*EXERCISE*.
All of the data below is to be printed again exactly.

*DATA BLOCK*.
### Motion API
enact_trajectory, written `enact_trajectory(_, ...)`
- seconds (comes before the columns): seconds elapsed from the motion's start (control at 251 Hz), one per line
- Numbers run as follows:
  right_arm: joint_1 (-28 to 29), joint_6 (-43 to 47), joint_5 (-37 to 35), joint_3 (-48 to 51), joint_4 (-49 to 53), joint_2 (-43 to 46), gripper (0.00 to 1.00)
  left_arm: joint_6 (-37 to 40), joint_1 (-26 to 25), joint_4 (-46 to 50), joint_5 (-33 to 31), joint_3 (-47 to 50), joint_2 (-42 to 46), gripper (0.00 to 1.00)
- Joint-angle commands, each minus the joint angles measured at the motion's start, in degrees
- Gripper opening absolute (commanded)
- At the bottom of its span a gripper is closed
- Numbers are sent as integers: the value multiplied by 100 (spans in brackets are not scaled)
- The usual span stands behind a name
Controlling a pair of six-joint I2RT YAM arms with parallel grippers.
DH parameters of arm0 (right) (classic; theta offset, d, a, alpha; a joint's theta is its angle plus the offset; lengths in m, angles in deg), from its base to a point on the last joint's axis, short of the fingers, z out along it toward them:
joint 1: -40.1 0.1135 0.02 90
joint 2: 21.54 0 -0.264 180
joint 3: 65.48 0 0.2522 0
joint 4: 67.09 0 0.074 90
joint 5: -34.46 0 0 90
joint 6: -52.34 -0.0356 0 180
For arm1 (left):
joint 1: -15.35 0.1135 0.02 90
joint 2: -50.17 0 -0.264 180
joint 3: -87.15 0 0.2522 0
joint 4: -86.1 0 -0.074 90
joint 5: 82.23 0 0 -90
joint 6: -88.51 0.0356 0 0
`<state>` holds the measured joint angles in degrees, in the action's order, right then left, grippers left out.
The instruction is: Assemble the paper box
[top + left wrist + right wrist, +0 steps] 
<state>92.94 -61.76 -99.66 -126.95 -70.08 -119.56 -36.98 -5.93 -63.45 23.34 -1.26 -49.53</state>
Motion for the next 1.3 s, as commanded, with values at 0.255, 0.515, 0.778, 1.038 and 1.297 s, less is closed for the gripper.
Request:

*OUTPUT FOR THIS TASK*.
### Motion API
enact_trajectory, written `enact_trajectory(_, ...)`
- seconds (comes before the columns): seconds elapsed from the motion's start (control at 251 Hz), one per line
- Numbers run as follows:
  right_arm: joint_1 (-28 to 29), joint_6 (-43 to 47), joint_5 (-37 to 35), joint_3 (-48 to 51), joint_4 (-49 to 53), joint_2 (-43 to 46), gripper (0.00 to 1.00)
  left_arm: joint_6 (-37 to 40), joint_1 (-26 to 25), joint_4 (-46 to 50), joint_5 (-33 to 31), joint_3 (-47 to 50), joint_2 (-42 to 46), gripper (0.00 to 1.00)
- Joint-angle commands, each minus the joint angles measured at the motion's start, in degrees
- Gripper opening absolute (commanded)
- At the bottom of its span a gripper is closed
- Numbers are sent as integers: the value multiplied by 100 (spans in brackets are not scaled)
- The usual span stands behind a name
Controlling a pair of six-joint I2RT YAM arms with parallel grippers.
DH parameters of arm0 (right) (classic; theta offset, d, a, alpha; a joint's theta is its angle plus the offset; lengths in m, angles in deg), from its base to a point on the last joint's axis, short of the fingers, z out along it toward them:
joint 1: -40.1 0.1135 0.02 90
joint 2: 21.54 0 -0.264 180
joint 3: 65.48 0 0.2522 0
joint 4: 67.09 0 0.074 90
joint 5: -34.46 0 0 90
joint 6: -52.34 -0.0356 0 180
For arm1 (left):
joint 1: -15.35 0.1135 0.02 90
joint 2: -50.17 0 -0.264 180
joint 3: -87.15 0 0.2522 0
joint 4: -86.1 0 -0.074 90
joint 5: 82.23 0 0 -90
joint 6: -88.51 0.0356 0 0
`<state>` holds the measured joint angles in degrees, in the action's order, right then left, grippers left out.
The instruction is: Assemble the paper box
[top + left wrist + right wrist, +0 steps] 
<state>92.94 -61.76 -99.66 -126.95 -70.08 -119.56 -36.98 -5.93 -63.45 23.34 -1.26 -49.53</state>
Motion for the next 1.3 s, as commanded, with values at 0.255, 0.515, 0.778, 1.038 and 1.297 s, less is closed for the gripper.
Request:

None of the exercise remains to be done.